> **What you should do**: Only these lines of the data below are wanted: the one with "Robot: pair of", the one with "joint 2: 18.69", and any lines between them, each repeated exactly.

> **Information supplied**:

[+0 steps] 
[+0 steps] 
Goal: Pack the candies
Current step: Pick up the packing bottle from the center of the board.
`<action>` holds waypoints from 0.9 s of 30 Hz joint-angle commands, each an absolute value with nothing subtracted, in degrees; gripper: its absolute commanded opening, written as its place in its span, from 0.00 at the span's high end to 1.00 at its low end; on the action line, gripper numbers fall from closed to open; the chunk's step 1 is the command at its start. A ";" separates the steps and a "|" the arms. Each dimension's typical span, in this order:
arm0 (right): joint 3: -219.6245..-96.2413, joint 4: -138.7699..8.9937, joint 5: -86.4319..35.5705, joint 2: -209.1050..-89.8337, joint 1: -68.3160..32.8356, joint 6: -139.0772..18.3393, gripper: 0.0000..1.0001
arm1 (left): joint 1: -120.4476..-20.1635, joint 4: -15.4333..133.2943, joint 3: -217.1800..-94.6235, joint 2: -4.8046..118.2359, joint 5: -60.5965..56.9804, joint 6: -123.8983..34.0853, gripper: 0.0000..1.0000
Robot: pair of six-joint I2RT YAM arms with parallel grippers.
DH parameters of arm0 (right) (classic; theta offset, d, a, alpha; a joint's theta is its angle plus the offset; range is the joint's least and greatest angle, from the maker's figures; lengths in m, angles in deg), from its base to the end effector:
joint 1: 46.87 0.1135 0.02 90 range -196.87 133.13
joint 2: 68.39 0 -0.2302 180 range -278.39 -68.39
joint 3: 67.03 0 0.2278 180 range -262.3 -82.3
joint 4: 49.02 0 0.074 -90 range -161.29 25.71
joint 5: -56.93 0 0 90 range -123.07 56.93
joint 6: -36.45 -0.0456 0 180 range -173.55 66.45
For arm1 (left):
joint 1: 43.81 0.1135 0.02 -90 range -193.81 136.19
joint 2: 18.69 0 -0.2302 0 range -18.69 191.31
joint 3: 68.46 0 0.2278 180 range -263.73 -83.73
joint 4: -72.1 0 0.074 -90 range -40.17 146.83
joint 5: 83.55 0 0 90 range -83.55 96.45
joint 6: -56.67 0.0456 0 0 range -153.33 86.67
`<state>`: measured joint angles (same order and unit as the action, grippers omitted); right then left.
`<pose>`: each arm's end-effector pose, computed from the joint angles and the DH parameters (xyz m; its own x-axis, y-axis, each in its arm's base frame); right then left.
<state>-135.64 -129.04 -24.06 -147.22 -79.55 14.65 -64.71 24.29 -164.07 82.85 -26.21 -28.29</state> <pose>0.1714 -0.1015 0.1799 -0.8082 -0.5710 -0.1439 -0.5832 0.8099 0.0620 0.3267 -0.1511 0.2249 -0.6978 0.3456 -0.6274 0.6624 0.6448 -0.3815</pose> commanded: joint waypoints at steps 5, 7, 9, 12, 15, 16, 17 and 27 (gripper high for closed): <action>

> **Solution below**:
Robot: pair of six-joint I2RT YAM arms with parallel grippers.
DH parameters of arm0 (right) (classic; theta offset, d, a, alpha; a joint's theta is its angle plus the offset; range is the joint's least and greatest angle, from the maker's figures; lengths in m, angles in deg), from its base to the end effector:
joint 1: 46.87 0.1135 0.02 90 range -196.87 133.13
joint 2: 68.39 0 -0.2302 180 range -278.39 -68.39
joint 3: 67.03 0 0.2278 180 range -262.3 -82.3
joint 4: 49.02 0 0.074 -90 range -161.29 25.71
joint 5: -56.93 0 0 90 range -123.07 56.93
joint 6: -36.45 -0.0456 0 180 range -173.55 66.45
For arm1 (left):
joint 1: 43.81 0.1135 0.02 -90 range -193.81 136.19
joint 2: 18.69 0 -0.2302 0 range -18.69 191.31

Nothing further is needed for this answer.